Limitations of Prior Work: Sensor noise is the sum of various sources, decomposable into signal-dependent (primarily photon shot noise) and signal-independent components. The signal-independent part is the most challenging, comprising dark current noise, thermal noise, reset noise, and banding noise. Existing approaches have significant drawbacks: ① Parametric physical models (ELD, SFRN) lack representational power and require tedious per-sensor multi-parameter calibration; ② Learning-based models (GAN, normalizing flow, diffusion) are more accurate but suffer from GAN training instability, flow architecture limitations, or slow diffusion generation—and all still rely on large amounts of real paired data to learn noise distributions.

Key Challenge: The goal is to make noise modeling "both accurate and data-efficient." Accuracy usually requires abandoning simplified parametric models for data-driven ones, but data-driven methods often sacrifice data efficiency.
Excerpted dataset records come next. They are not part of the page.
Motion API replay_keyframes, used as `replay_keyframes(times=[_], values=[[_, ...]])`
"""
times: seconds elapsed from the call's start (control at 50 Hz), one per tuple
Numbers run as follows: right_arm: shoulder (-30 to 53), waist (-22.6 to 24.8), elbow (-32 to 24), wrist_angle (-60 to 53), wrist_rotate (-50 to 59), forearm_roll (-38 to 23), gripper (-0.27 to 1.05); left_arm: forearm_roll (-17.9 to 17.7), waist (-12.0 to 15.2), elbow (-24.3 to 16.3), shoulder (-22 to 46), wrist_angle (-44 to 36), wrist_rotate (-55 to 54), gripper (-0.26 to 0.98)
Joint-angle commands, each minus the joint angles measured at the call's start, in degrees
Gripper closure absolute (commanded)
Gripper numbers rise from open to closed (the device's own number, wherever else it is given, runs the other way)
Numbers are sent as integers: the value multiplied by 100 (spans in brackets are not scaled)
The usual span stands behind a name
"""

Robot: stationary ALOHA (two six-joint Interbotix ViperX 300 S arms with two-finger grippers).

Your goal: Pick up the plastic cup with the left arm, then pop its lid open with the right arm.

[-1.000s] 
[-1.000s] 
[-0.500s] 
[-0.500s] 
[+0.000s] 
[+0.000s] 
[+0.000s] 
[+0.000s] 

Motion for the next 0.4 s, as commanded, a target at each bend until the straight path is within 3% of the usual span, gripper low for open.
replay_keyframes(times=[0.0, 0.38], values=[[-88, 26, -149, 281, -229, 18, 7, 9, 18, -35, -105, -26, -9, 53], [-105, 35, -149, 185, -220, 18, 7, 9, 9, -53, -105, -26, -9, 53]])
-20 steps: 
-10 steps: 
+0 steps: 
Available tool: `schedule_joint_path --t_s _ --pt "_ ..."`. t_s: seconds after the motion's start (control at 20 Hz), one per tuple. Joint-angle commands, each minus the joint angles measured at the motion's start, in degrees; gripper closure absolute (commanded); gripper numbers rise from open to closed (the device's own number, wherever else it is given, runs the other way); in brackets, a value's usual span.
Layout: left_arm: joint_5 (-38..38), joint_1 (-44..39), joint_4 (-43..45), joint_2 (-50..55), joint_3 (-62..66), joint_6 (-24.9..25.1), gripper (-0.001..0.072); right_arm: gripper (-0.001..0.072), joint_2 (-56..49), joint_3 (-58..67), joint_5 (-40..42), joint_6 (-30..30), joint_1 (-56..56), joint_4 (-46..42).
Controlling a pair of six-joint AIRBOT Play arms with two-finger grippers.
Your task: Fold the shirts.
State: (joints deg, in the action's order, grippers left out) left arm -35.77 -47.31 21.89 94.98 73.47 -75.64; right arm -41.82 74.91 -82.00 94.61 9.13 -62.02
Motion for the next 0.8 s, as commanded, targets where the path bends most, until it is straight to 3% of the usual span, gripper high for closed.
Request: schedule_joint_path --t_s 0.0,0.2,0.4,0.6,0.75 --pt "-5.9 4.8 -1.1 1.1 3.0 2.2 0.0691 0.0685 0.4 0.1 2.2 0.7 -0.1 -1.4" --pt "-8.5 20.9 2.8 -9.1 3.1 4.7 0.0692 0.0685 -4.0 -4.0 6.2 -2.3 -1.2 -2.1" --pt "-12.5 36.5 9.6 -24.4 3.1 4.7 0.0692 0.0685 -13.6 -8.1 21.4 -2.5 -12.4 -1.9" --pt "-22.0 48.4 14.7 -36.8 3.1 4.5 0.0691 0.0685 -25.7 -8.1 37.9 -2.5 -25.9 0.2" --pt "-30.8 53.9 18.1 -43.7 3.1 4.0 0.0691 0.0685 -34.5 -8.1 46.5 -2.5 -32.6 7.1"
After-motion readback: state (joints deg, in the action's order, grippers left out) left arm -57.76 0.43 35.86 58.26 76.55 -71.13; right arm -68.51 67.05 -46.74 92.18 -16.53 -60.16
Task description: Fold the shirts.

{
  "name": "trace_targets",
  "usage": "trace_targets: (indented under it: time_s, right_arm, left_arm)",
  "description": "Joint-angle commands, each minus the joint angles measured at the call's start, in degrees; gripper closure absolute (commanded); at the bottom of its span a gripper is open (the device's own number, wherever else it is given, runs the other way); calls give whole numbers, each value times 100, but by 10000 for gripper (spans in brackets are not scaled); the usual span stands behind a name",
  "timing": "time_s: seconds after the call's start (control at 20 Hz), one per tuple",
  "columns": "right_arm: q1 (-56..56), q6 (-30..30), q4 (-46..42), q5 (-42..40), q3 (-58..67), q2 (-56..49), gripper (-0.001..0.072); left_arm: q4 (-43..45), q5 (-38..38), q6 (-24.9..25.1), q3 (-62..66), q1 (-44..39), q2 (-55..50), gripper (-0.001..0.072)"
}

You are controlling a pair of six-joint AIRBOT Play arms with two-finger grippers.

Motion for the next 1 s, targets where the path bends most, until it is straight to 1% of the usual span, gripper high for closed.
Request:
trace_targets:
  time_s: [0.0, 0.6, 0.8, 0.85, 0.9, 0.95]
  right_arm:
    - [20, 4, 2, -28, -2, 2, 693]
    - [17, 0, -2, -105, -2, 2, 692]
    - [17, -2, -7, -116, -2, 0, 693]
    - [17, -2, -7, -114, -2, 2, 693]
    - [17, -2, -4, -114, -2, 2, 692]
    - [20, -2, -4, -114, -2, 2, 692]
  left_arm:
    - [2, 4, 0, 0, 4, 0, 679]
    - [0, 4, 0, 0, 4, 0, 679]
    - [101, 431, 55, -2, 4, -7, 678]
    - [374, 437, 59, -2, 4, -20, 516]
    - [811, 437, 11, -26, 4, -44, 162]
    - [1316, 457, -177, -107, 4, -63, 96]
SFRN attempts a compromise by sampling signal-independent noise from patches within 10 dark frames, but the diversity of noise samples derived from 10 frames remains limited.

Goal: Push the data requirement for signal-independent noise synthesis to the limit—using only one dark frame and one noise image per ISO, without relying on paired data or parametric calibration, while generating diverse and statistically realistic noise.
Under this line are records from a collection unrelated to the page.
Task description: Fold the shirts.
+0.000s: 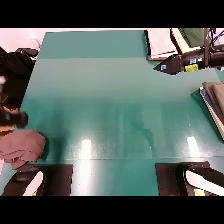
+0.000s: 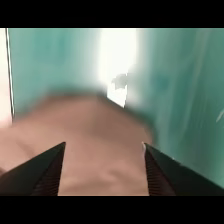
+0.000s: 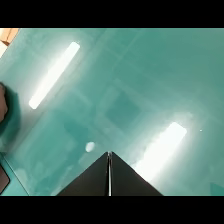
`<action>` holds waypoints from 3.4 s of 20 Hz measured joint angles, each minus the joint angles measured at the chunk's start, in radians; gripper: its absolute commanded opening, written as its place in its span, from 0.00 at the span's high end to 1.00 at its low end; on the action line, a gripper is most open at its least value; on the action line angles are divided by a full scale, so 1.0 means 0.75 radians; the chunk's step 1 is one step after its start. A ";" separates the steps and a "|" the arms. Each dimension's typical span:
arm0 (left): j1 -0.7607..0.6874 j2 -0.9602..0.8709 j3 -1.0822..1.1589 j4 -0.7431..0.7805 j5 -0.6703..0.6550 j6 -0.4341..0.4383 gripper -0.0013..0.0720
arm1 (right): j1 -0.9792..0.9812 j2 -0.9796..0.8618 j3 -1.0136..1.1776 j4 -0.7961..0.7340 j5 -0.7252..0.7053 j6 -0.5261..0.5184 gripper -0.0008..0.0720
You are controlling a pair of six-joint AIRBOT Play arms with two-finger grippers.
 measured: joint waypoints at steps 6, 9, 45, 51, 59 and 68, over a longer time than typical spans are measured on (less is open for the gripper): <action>0.077 0.018 -0.408 0.055 0.077 -0.058 0.94 | 0.000 0.000 0.000 0.000 0.005 0.000 0.96; 0.085 0.020 -0.387 0.062 0.073 -0.083 0.95 | 0.000 0.000 0.000 0.000 0.003 0.000 0.96; -0.753 -1.175 0.886 -0.673 0.592 -0.027 0.22 | -0.318 0.304 0.001 0.002 -0.188 0.111 0.96; -0.723 -1.435 0.886 -0.888 0.542 0.026 0.37 | -0.317 0.229 -0.003 0.001 -0.092 0.111 0.96; -0.672 -1.475 0.925 -1.034 0.507 0.120 0.95 | -0.284 0.275 -0.405 -0.174 -0.052 0.156 0.76; -0.630 -1.377 1.010 -0.981 0.493 0.139 0.95 | 0.004 0.165 -1.099 0.014 -0.342 0.155 0.31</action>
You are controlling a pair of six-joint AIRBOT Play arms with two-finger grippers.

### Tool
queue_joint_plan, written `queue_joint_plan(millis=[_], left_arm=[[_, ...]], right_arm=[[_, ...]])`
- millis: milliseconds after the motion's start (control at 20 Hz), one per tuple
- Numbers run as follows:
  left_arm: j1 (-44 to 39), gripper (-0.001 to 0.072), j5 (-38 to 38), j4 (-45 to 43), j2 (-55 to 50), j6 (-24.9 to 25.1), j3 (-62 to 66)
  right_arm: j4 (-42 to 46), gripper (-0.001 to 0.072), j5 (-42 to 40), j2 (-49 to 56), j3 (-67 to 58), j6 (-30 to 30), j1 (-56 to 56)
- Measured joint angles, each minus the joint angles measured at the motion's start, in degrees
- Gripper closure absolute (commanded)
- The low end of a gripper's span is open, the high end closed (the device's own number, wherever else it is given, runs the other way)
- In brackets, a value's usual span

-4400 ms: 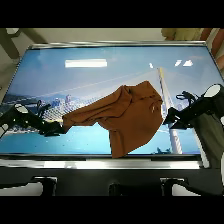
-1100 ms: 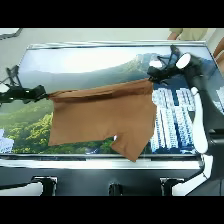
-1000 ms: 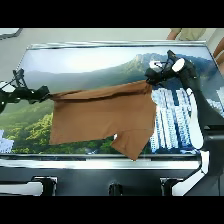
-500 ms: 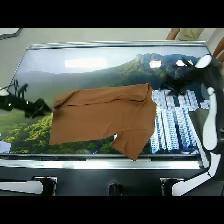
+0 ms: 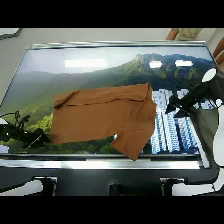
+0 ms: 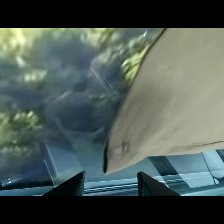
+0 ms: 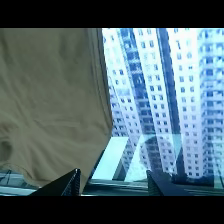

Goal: Fold the shirts.

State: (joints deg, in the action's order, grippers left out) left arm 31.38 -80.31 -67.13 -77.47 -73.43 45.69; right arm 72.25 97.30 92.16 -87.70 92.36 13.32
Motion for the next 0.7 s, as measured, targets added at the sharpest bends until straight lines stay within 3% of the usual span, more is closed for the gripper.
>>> queue_joint_plan(millis=[150, 250, 350, 400, 700], left_arm=[[-0.4, 0.0361, 2.8, 0.4, 0.4, 0.5, -2.0], [-1.0, 0.0451, 4.3, 1.7, 0.4, 0.6, -3.1], [-1.7, 0.0634, 7.1, 3.5, 0.4, 0.8, -3.8], [-2.0, 0.0669, 7.9, 3.8, 0.4, 0.8, -4.0], [-2.7, 0.067, 10.0, 5.1, 0.5, 1.2, -4.6]], right_arm=[[0.3, 0.0229, 0.1, -0.6, 2.1, -0.7, 0.0], [0.5, 0.0228, -0.3, -1.2, 3.3, -1.1, 0.0], [0.8, 0.0228, -1.2, -2.4, 5.4, -1.4, 0.0], [1.0, 0.0227, -2.1, -3.3, 7.0, -1.7, 0.0], [-3.5, 0.0226, -10.7, -7.4, 21.4, -3.7, 0.0]])
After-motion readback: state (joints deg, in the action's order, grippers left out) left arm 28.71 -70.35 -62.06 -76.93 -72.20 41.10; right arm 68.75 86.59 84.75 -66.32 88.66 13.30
Key Insight: The authors reinterpret the task of "creating infinitely diverse noise from a single dark frame" as a texture synthesis problem. Key observation: After removing Fixed Pattern Noise (FPN), signal-independent noise in a dark frame approximates a stationary stochastic process. Stationary random textures can be synthesized using the classic Random Phase Noise (RPN) algorithm: preserve the Fourier magnitude spectrum and randomize the phase to generate new realizations.
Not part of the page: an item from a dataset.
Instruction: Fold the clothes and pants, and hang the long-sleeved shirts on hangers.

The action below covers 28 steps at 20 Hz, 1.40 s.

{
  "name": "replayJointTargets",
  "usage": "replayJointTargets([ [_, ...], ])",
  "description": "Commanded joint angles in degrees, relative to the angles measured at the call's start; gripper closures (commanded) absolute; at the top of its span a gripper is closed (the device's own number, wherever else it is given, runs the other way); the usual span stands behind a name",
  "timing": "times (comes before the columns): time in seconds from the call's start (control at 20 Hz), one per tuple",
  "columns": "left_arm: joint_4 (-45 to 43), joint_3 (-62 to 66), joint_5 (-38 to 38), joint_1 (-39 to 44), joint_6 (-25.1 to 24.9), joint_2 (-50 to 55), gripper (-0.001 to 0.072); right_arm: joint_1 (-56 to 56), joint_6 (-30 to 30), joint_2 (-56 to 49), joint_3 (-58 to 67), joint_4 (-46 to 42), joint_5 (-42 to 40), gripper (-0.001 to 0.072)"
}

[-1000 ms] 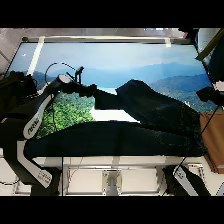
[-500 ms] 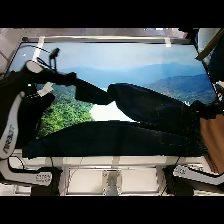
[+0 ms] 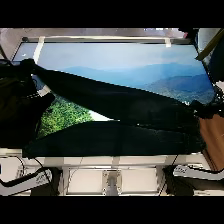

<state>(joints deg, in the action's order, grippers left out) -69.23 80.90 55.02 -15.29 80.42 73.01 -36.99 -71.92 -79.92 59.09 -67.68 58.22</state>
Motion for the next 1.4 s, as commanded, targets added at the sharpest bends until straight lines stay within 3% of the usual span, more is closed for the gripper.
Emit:
replayJointTargets([
  [0.0, -8.5, -4.3, 3.1, -1.5, 4.0, 0.3, 0.0698, 0.8, 0.0, -0.1, 0.0, 2.3, -0.4, 0.0153],
  [0.2, -8.6, -8.6, -0.4, -1.2, 5.6, 6.3, 0.0698, 4.0, 0.0, -0.1, 0.0, 2.6, -0.9, 0.0153],
  [0.35, -8.6, -8.6, -14.0, -1.2, 14.8, 11.0, 0.0698, 7.0, 0.0, -0.1, 0.0, 2.5, -4.4, 0.0153],
  [0.55, -8.5, -7.8, -27.0, -1.1, 20.9, 15.5, 0.0698, 9.7, -1.2, -0.1, 0.0, 2.6, -10.6, 0.0153],
  [0.9, -7.0, -4.2, -34.4, 0.4, 21.4, 18.5, 0.0697, 9.8, -5.4, -2.4, 0.0, 2.8, -16.9, 0.0154],
  [0.95, -7.0, -4.2, -34.4, 0.7, 21.2, 18.6, 0.0629, 9.8, -5.5, -3.2, 0.0, 3.0, -16.6, 0.0153],
  [1.0, -7.1, -4.2, -34.5, 1.2, 21.1, 18.6, 0.0231, 9.8, -5.5, -4.0, 0.0, 3.0, -16.0, 0.0154],
  [1.05, -7.0, -3.7, -34.1, 1.2, 21.2, 18.6, 0.0002, 9.8, -5.4, -4.7, 0.0, 2.9, -15.6, 0.0153],
  [1.3, -7.3, -2.6, -32.5, -0.6, 21.0, 15.0, 0.001, 9.7, -6.0, -5.2, 1.0, 2.5, -20.4, 0.0154],
  [1.35, -7.3, -2.6, -31.4, -0.8, 18.9, 14.1, 0.0011, 9.3, -6.2, -5.8, 2.2, 2.8, -19.7, 0.0153],
])
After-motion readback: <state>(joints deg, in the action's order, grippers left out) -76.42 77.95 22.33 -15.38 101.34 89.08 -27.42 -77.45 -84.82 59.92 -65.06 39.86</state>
Core Idea: Use spectral sampling in the Fourier domain (preserving magnitude and randomizing phase) instead of parametric noise models to synthesize signal-independent noise, then refine the marginal distribution via iterative histogram matching. The signal-dependent part still utilizes a Poisson model, reducing the data collection cost to "two images per ISO."

Method

Overall Architecture

The input consists of one real dark frame \(I_{dark}\) (captured with a lens cap in total darkness) and one real noisy image for each ISO setting; the output is any number of synthetic dark frames, which are overlaid onto clean images to create infinite "clean-noisy" training pairs. The pipeline has two branches: signal-independent noise follows the "spectral sampling" path (FPN removal → magnitude spectrum extraction → random phase → iterative histogram/spectral refinement → structural restoration), while signal-dependent noise follows the Poisson estimation branch (linear regression of gain \(g\) from a single noisy image). These are combined during training: a clean image first receives Poisson noise, then a randomly selected synthetic dark frame of the same ISO is added.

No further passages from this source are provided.